Armed Yogis – II
In the first post in this series, I introduced the subject of armed yogis – a concept which does much to perturb the common representation of yogis as peaceful ascetics given to inward, spiritual pursuits and generally unconcerned with the trappings of the material world.
What prompted me to come back was a recent twitter discussion about Aleister Crowley’s understanding of the Yogasutra of Patanjali. As is well-known, Crowley brought together the practice (and to some extent the theory) of Yoga with Western Ceremonial Magick – arguing that Yoga and Ceremonial Magick are two sides of the same coin. What particularly struck me during my various random thoughts on Crowley though, was a quote from his 1943 work Magick Without Tears:
“…my system can be divided into two parts. Apparently diametrically opposed, but at the end converging, the one helping the other until the final method of progress partakes equally of both elements. For convenience, I shall call the first method Magick, and the second method Yoga. The opposition between these is very plain for the direction of Magick is wholly outward, that of Yoga wholly inward.”

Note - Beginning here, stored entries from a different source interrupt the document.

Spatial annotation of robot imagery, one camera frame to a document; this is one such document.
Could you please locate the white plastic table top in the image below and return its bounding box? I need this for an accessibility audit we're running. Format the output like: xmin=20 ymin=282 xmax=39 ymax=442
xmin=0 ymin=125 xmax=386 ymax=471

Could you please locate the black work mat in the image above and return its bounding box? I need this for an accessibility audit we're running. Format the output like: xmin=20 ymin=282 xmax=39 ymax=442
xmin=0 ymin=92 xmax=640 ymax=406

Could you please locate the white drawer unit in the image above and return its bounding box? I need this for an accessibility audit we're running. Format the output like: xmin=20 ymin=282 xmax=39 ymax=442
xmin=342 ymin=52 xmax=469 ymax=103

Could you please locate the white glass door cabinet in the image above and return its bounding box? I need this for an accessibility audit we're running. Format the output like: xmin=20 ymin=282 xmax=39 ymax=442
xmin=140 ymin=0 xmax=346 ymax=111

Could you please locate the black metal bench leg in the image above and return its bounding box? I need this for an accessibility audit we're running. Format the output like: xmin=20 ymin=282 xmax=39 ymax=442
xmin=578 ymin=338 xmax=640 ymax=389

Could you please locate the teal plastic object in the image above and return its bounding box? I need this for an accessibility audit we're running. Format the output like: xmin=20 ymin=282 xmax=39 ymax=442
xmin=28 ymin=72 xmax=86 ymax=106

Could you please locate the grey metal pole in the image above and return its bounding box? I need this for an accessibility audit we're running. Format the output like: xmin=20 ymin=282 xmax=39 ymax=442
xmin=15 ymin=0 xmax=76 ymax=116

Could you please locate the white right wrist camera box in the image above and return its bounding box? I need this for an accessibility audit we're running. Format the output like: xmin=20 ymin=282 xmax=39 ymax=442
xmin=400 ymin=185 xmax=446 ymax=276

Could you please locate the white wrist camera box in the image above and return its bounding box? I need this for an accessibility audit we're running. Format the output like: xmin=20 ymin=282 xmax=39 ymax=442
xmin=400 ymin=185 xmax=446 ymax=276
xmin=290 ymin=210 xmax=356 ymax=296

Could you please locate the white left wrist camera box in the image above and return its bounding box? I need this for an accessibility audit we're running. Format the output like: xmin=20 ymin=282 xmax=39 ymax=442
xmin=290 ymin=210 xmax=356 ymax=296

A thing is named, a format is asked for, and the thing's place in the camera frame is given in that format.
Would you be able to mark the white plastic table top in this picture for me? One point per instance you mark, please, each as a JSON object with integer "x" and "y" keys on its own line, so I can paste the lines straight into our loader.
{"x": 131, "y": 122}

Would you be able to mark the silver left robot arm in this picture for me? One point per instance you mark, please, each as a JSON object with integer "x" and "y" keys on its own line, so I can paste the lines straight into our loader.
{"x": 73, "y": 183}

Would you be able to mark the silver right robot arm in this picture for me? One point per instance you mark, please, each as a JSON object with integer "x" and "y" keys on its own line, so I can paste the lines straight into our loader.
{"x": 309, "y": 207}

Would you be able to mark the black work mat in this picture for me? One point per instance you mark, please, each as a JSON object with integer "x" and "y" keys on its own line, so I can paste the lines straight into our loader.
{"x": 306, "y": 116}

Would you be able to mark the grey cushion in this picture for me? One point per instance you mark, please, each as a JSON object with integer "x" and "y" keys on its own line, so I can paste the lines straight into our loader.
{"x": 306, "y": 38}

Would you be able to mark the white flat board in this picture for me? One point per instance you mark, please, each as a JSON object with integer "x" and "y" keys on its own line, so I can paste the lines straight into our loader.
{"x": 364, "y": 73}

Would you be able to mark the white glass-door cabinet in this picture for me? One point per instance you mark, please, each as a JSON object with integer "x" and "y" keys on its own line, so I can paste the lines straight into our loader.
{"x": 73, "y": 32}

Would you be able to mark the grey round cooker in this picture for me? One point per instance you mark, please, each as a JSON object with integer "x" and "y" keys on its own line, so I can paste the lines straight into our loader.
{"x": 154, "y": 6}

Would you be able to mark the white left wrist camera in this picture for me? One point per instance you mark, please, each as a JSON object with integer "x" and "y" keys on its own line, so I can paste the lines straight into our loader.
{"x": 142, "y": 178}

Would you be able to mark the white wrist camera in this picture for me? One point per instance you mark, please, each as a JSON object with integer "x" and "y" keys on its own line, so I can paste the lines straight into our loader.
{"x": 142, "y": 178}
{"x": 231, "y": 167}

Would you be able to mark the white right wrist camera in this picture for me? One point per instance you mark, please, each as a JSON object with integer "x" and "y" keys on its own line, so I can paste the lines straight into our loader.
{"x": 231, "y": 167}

What interests me here was the assertion that Magick is “outward” – that is to say, directed towards the world and Yoga “wholly inward”. This is a common enough interpretation of the apparent difference between magic and yoga – or magic and mysticism (as ‘Yoga’ often gets described as a mystical pursuit) and I think its easy to see the traces of larger, colonial-era distinctions between the active, outgoing West and the passive, unworldly “mystic East” implicit in the distinction between magic and yoga. It’s the figure of the armed yogi, the warrior-ascetic – even the yogi as magician or sorcerer – which disrupts this kind of binary distinction. As J. N. Farquhar put it (1925, p433): “The idea of Hindu monks becoming fighting men seems grotesquely absurd.”

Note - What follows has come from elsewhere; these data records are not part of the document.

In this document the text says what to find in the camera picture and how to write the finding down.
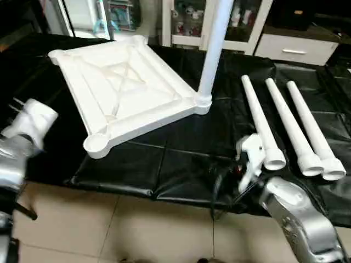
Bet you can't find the white plastic table leg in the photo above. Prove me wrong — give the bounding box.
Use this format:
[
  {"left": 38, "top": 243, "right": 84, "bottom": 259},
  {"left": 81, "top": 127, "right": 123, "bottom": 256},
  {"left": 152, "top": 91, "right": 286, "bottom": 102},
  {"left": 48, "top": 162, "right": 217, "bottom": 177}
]
[
  {"left": 241, "top": 75, "right": 287, "bottom": 171},
  {"left": 265, "top": 78, "right": 326, "bottom": 178},
  {"left": 287, "top": 80, "right": 348, "bottom": 182},
  {"left": 196, "top": 0, "right": 235, "bottom": 108}
]

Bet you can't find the black work mat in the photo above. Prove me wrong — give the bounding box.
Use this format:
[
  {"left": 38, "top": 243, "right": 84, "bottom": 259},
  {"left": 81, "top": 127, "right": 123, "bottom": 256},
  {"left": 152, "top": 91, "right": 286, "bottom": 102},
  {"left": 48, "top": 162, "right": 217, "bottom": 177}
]
[{"left": 0, "top": 33, "right": 351, "bottom": 228}]

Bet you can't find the white drawer unit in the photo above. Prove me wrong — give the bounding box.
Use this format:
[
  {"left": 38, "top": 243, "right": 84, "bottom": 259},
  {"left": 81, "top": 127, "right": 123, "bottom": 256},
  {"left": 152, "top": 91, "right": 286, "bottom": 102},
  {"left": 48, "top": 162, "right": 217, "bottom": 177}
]
[{"left": 254, "top": 33, "right": 339, "bottom": 67}]

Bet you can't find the white plastic table top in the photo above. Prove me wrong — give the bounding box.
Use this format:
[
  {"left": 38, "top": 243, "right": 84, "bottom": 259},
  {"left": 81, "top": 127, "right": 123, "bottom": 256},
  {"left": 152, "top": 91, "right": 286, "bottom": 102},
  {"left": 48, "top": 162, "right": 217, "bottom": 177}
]
[{"left": 48, "top": 35, "right": 212, "bottom": 160}]

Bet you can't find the white glass-door cabinet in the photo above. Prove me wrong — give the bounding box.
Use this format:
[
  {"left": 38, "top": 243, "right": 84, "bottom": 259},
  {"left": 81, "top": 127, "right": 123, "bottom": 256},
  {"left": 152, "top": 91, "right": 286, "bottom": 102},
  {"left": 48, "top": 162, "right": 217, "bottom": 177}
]
[{"left": 161, "top": 0, "right": 274, "bottom": 56}]

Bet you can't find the teal storage box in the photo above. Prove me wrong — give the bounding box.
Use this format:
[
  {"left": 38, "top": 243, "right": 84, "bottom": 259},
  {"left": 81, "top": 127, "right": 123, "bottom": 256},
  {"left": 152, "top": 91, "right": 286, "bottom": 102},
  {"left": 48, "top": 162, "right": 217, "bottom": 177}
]
[{"left": 106, "top": 0, "right": 136, "bottom": 31}]

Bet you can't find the black metal stand leg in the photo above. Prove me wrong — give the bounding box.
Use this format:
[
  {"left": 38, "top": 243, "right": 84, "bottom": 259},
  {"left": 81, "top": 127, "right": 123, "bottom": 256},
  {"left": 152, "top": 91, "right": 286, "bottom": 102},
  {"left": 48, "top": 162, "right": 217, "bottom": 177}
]
[{"left": 11, "top": 202, "right": 38, "bottom": 221}]

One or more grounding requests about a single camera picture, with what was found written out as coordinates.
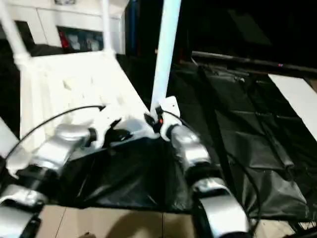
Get black plastic mat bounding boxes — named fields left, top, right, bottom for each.
left=0, top=44, right=317, bottom=221

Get flat white board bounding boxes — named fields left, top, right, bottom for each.
left=267, top=74, right=317, bottom=142

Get large black screen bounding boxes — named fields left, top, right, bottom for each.
left=126, top=0, right=317, bottom=67

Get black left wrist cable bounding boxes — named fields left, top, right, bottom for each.
left=15, top=105, right=107, bottom=149

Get white cabinet with glass doors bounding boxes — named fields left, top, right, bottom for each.
left=0, top=0, right=124, bottom=53

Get white plastic table top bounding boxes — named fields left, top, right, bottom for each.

In order to explore this further, let’s begin with a battle. The Battle of Buxar (October 22, 1764) is considered to be a major turning point in the British control of India. Against the forces of the East India Company, commanded by Hector Munro, were the combined armies of Mir Qasim, Nawab of Bengal, the Nawab of Awadh, and the Mughal Emperor Shah Alam II. The forces of the East India Company carried the day. The outcome of Buxar was the Treaty of Allahabad, between the Mughal Emperor Shah Alam II and Robert Clive of the East India Company. Alam granted the Company Diwani – the right to collect tax revenue from the peoples of Bengal, Bihar and Orissa – control over an eighth of South Asia’s population and territory. Among the troops defeated at Buxar was a force of between 5-6,000 described in accounts as gosains or nagas.

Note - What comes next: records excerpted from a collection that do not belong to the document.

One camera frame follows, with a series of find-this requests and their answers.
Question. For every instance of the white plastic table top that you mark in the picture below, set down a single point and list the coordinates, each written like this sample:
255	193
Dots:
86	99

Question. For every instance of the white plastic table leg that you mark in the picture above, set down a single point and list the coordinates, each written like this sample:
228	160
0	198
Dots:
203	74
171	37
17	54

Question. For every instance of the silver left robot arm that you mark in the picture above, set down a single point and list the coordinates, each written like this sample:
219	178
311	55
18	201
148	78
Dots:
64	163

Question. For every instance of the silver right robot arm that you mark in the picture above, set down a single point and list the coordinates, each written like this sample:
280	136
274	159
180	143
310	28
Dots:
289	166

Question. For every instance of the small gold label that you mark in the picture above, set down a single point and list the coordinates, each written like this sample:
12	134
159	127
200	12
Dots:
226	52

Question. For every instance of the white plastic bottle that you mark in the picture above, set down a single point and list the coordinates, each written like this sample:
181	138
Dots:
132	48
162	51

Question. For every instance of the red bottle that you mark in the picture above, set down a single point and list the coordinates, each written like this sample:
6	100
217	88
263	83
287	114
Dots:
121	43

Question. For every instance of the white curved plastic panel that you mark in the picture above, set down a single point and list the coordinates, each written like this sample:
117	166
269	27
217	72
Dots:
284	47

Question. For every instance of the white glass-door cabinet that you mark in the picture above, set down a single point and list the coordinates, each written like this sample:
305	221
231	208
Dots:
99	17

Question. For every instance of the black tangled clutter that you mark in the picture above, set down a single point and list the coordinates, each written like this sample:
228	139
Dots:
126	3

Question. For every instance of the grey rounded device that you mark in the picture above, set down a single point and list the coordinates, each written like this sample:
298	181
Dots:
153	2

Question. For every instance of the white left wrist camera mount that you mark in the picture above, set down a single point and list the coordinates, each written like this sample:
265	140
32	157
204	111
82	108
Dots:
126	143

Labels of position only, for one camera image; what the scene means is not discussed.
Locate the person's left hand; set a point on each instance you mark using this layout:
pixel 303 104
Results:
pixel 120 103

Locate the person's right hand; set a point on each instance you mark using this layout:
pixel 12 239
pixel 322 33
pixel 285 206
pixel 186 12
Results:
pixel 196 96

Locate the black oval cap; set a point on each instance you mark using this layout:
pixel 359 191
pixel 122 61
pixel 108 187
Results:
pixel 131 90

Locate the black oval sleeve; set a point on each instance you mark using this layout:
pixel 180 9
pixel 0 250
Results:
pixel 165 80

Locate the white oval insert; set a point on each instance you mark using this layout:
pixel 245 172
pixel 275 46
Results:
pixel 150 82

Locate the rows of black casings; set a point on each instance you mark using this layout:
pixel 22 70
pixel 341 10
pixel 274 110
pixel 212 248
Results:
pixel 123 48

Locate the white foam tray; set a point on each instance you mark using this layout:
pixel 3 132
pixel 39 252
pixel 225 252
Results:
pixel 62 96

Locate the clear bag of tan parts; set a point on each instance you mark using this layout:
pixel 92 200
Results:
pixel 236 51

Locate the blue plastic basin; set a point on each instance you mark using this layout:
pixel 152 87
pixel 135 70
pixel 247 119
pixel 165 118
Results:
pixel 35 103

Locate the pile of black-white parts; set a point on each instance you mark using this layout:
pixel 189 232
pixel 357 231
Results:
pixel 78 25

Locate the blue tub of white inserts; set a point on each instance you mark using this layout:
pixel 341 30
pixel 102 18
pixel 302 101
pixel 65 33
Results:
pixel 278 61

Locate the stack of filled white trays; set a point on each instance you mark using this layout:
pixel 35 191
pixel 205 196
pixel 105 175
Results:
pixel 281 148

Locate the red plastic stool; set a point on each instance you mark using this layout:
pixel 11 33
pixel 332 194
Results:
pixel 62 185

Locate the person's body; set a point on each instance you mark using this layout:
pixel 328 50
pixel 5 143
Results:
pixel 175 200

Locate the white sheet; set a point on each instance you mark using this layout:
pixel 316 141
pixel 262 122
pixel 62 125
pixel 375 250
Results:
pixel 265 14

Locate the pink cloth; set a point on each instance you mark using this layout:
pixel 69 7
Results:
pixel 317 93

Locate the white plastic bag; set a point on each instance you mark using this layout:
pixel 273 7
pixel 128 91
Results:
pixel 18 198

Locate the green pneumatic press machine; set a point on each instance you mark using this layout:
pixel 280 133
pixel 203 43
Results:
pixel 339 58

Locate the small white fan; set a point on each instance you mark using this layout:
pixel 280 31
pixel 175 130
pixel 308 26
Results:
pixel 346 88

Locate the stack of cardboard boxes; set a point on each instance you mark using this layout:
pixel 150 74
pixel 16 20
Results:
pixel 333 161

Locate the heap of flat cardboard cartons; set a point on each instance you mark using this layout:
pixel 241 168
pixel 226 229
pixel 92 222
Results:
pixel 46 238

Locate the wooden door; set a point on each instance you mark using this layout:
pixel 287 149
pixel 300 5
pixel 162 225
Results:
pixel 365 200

Who were these warriors? In East India Company reports and accounts there are a number of terms – often used interchangeably to denote these warriors – Bairagis, Sannyasis, Gosains, Nagas, Yogis, and Fakirs. In actuality, these were members of the ten orders of Daśānamī Sannyāsīs. For a full account of the Daśānamī order, see Matthew Clarke’s 2006 book “The Daśānamī-Saṃnyāsīs: The Integration of Ascetic Orders into a Lineage” (Brill 2006). A key distinction is that gosains refers to Daśānamīs who have adopted a sendentary lifestyle, are sometimes married, and lived in maṭhas – monastic settlements, and nagas refers to those Daśānamīs who went about naked or wearing only a loincloth, smeared their bodies with ashes, and lived in akhāṛās (“wrestling arena”) – military encampments (in some cases, actual fortresses) where they would train for fighting under the leadership of mahants. As I noted in the previous post, the general scholarly consensus is that the militarisation of the Nagas took place between the sixteenth and seventeenth centuries, and there are many accounts of local regents employing troops of nagas as mercenaries. They were feared as much for their yogic powers as their martial prowess. When they were not fighting, they continued with their ascetic lifestyle, attending festivals along pilgrimage routes.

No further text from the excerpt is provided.